All of the listing is to be written out word for word, with the pictures left out.
------------
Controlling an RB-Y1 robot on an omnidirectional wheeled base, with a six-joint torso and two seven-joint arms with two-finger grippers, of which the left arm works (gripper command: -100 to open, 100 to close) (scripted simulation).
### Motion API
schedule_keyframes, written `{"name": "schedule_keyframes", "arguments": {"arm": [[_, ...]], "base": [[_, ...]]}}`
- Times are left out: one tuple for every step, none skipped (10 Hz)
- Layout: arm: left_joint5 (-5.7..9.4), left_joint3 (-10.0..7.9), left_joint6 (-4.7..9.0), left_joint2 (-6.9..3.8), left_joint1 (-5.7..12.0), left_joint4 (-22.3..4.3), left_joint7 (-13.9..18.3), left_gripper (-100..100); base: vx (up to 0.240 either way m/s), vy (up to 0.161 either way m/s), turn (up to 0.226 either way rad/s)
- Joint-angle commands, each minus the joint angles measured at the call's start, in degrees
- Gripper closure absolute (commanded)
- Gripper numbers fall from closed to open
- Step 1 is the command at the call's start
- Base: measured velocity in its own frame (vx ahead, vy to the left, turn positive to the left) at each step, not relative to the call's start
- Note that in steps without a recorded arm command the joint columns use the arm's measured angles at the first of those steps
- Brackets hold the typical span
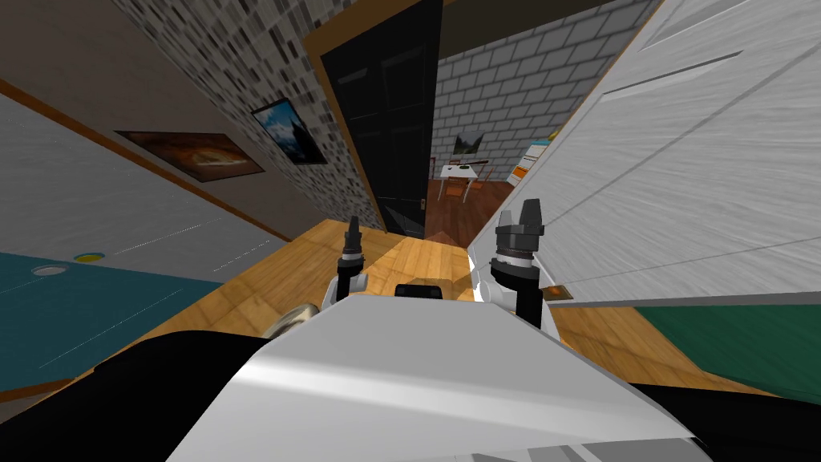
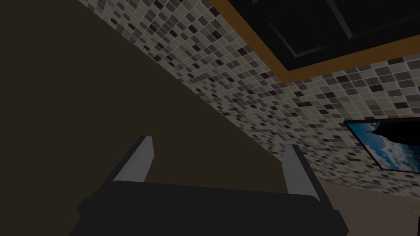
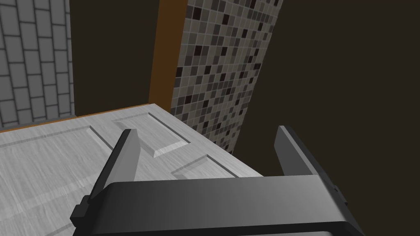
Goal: Pull the door open
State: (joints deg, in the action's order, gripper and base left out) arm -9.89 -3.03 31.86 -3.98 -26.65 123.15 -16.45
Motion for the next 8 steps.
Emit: {"name": "schedule_keyframes", "arguments": {"arm": [[-0.74, -0.68, 0.76, -0.18, 0.16, -1.4, -2.9, -100], [-1.21, -1.06, 1.15, -0.26, 0.28, -2.1, -4.5, -100], [-1.68, -1.43, 1.55, -0.34, 0.39, -2.9, -6.1, -100], [-2.21, -1.86, 1.99, -0.41, 0.52, -3.8, -7.7, -100], [-2.21, -1.86, 1.99, -0.41, 0.52, -3.8, -8.1, -100], [-2.76, -2.29, 2.45, -0.48, 0.65, -4.7, -9.9, -100], [-3.31, -2.73, 2.91, -0.55, 0.78, -5.6, -11.7, -100], [-3.86, -3.17, 3.36, -0.62, 0.92, -6.5, -13.2, -100]], "base": [[0.094, -0.035, -0.022], [0.095, -0.046, -0.026], [0.099, -0.047, -0.023], [0.101, -0.052, -0.023], [0.062, -0.035, -0.007], [0.05, -0.028, -0.02], [0.076, -0.028, -0.027], [0.094, -0.028, -0.029]]}}
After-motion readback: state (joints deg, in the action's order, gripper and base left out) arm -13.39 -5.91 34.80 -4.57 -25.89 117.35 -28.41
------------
▶ [YOUR RESPONSE]
Controlling an RB-Y1 robot on an omnidirectional wheeled base, with a six-joint torso and two seven-joint arms with two-finger grippers, of which the left arm works (gripper command: -100 to open, 100 to close) (scripted simulation).
### Motion API
schedule_keyframes, written `{"name": "schedule_keyframes", "arguments": {"arm": [[_, ...]], "base": [[_, ...]]}}`
- Times are left out: one tuple for every step, none skipped (10 Hz)
- Layout: arm: left_joint5 (-5.7..9.4), left_joint3 (-10.0..7.9), left_joint6 (-4.7..9.0), left_joint2 (-6.9..3.8), left_joint1 (-5.7..12.0), left_joint4 (-22.3..4.3), left_joint7 (-13.9..18.3), left_gripper (-100..100); base: vx (up to 0.240 either way m/s), vy (up to 0.161 either way m/s), turn (up to 0.226 either way rad/s)
- Joint-angle commands, each minus the joint angles measured at the call's start, in degrees
- Gripper closure absolute (commanded)
- Gripper numbers fall from closed to open
- Step 1 is the command at the call's start
- Base: measured velocity in its own frame (vx ahead, vy to the left, turn positive to the left) at each step, not relative to the call's start
- Note that in steps without a recorded arm command the joint columns use the arm's measured angles at the first of those steps
- Brackets hold the typical span
Goal: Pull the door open
State: (joints deg, in the action's order, gripper and base left out) arm -9.89 -3.03 31.86 -3.98 -26.65 123.15 -16.45
Motion for the next 8 steps.
Emit: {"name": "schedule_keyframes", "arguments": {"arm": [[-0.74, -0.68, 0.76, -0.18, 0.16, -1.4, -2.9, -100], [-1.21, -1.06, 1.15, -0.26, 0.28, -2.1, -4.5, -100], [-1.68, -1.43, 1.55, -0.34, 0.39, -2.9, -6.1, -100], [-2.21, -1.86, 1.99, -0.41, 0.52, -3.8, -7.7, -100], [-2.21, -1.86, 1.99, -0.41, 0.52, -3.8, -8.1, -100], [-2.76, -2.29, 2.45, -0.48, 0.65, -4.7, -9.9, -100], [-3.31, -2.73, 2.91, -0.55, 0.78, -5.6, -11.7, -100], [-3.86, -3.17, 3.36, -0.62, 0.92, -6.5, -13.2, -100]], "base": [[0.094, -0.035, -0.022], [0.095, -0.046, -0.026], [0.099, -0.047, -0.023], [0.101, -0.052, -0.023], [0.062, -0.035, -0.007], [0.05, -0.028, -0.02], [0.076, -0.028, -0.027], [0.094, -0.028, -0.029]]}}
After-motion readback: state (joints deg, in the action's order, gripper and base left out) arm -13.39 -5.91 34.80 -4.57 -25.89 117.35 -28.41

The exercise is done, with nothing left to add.